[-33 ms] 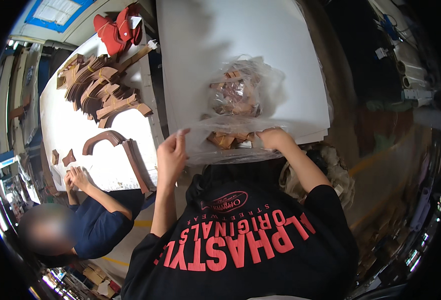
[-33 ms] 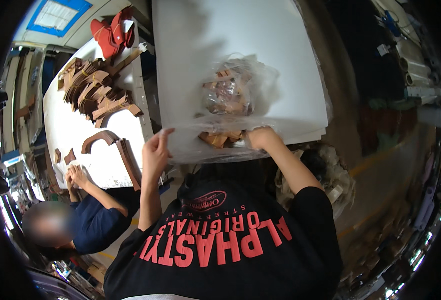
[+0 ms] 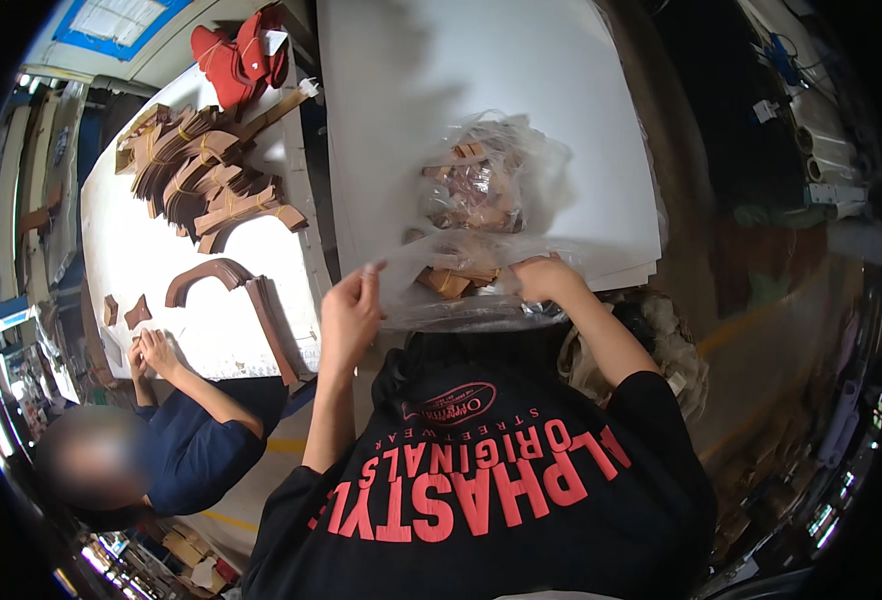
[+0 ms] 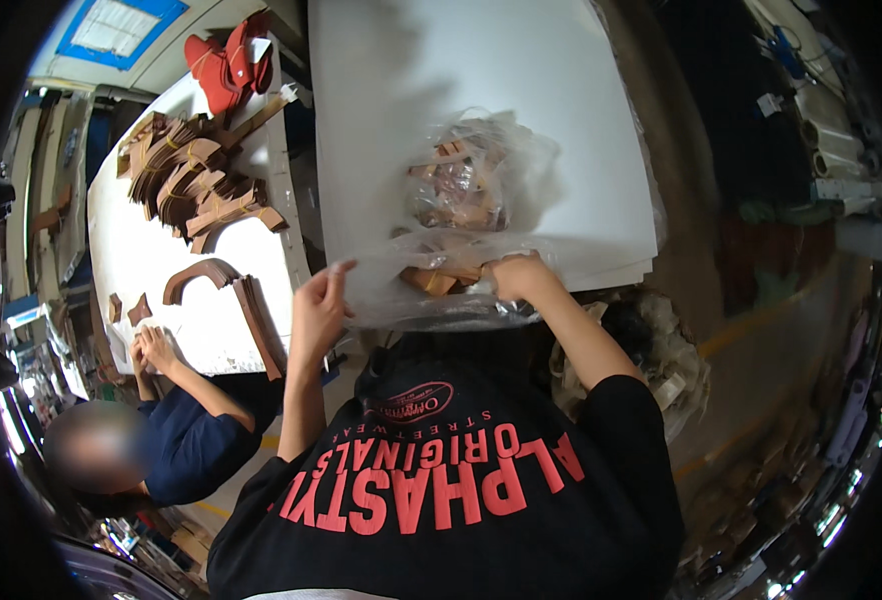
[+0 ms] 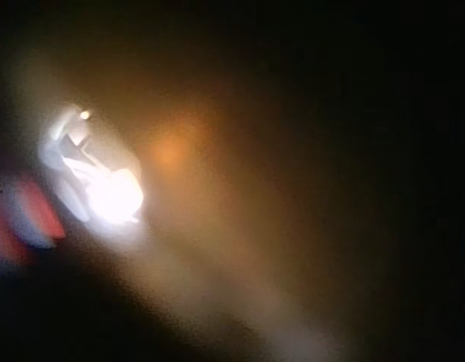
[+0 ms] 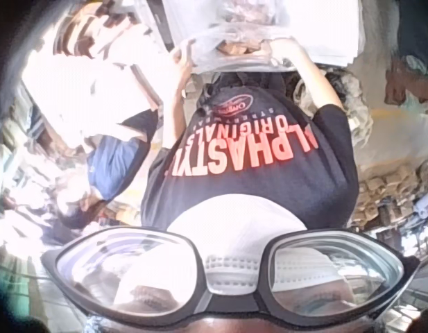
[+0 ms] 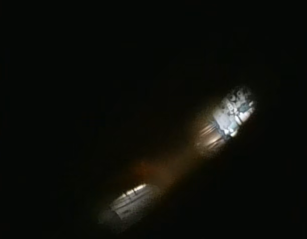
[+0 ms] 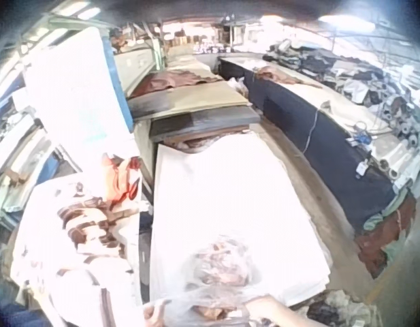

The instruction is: The person repeatedly picks up bundles of brown leather parts, places them into a clear plastic bag, and sets the bag on the table. The person also handles a white rectangular object briefly. A coworker across the table is seen sanding similar leather parts.

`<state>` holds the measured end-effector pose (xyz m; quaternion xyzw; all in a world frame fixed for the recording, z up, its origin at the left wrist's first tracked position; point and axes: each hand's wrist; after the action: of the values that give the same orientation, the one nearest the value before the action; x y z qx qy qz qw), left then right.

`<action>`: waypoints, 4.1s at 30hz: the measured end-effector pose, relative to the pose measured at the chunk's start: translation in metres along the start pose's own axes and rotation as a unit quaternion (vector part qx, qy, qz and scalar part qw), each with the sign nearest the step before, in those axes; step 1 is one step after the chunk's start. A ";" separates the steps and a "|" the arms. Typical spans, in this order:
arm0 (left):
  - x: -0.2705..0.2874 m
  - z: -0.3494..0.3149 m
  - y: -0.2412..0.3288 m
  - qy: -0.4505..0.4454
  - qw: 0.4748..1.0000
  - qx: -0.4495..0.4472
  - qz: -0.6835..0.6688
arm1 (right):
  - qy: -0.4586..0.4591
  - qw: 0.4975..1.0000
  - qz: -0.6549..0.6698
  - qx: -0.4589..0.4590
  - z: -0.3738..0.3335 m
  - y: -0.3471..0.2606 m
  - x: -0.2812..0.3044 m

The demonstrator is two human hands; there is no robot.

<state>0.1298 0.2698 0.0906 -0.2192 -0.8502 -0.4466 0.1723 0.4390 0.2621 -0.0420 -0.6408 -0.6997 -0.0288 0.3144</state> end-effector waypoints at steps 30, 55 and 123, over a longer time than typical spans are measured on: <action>0.001 0.004 -0.008 0.035 0.999 0.037 0.012 | 0.361 0.894 0.219 0.151 0.163 -0.010 -0.080; -0.006 0.008 -0.011 0.019 0.998 0.037 0.055 | 0.121 0.635 0.645 0.407 0.006 -0.025 0.110; -0.008 0.013 -0.038 -0.043 0.994 0.046 0.093 | 0.073 0.951 -0.299 0.011 0.184 0.024 0.124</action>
<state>0.1154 0.2598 0.0534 -0.3086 -0.8524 -0.3788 0.1862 0.3887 0.4568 -0.1391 -0.3949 -0.8347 -0.1600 0.3488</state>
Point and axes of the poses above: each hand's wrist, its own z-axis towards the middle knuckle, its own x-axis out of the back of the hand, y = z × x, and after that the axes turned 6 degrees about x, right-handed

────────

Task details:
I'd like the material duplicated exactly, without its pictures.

Answer space:
[-33 ms] 
[-33 ms] 
[+0 ms] 
[+0 ms] 
[+0 ms] 
[+0 ms] 
[+0 ms] 
[+0 ms] 

The instruction is: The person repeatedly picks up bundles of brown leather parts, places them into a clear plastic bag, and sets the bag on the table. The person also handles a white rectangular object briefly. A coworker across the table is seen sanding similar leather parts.

`<state>` holds the measured end-effector pose (xyz m; quaternion xyzw; all in a world frame fixed for the recording, z up, its origin at the left wrist's first tracked position; point and axes: each hand's wrist; after the action: of the values that give the same orientation, the one nearest the value before the action; x y z qx qy qz qw), left then right.

`<action>`: waypoints, 4.1s at 30hz: the measured end-effector pose, relative to the pose measured at the chunk's start: translation in metres along the start pose's own axes and rotation as a unit quaternion (vector part qx, qy, qz and scalar part qw), each with the sign nearest the step before, in those axes; step 1 is one step after the chunk's start. A ";" separates the steps and a "|" the arms. Typical spans, in this order:
arm0 (left):
  - x: -0.2705..0.2874 m
  - z: -0.3494..0.3149 m
  - y: -0.2412..0.3288 m
  - qy: -0.4505..0.4454
  - qw: 0.4748..1.0000
  - qx: -0.4495..0.4472
  - qz: -0.6835..0.6688
arm1 (right):
  - qy: -0.4586..0.4591
  - qw: 0.4975..1.0000
  - qz: -0.6549..0.6698
  - qx: -0.4589..0.4590
  - z: -0.3738..0.3335 m
  - y: -0.3471..0.2606 m
  - x: -0.2812..0.3044 m

The demonstrator is two human hands; there is no robot.

<state>0.1298 0.2698 0.0906 -0.2192 -0.8502 -0.4466 0.1723 0.4390 0.2621 -0.0420 -0.6408 -0.6997 -0.0288 0.3144</state> end-effector waypoints at steps 30, 55 and 123, over a longer time than typical spans are measured on: <action>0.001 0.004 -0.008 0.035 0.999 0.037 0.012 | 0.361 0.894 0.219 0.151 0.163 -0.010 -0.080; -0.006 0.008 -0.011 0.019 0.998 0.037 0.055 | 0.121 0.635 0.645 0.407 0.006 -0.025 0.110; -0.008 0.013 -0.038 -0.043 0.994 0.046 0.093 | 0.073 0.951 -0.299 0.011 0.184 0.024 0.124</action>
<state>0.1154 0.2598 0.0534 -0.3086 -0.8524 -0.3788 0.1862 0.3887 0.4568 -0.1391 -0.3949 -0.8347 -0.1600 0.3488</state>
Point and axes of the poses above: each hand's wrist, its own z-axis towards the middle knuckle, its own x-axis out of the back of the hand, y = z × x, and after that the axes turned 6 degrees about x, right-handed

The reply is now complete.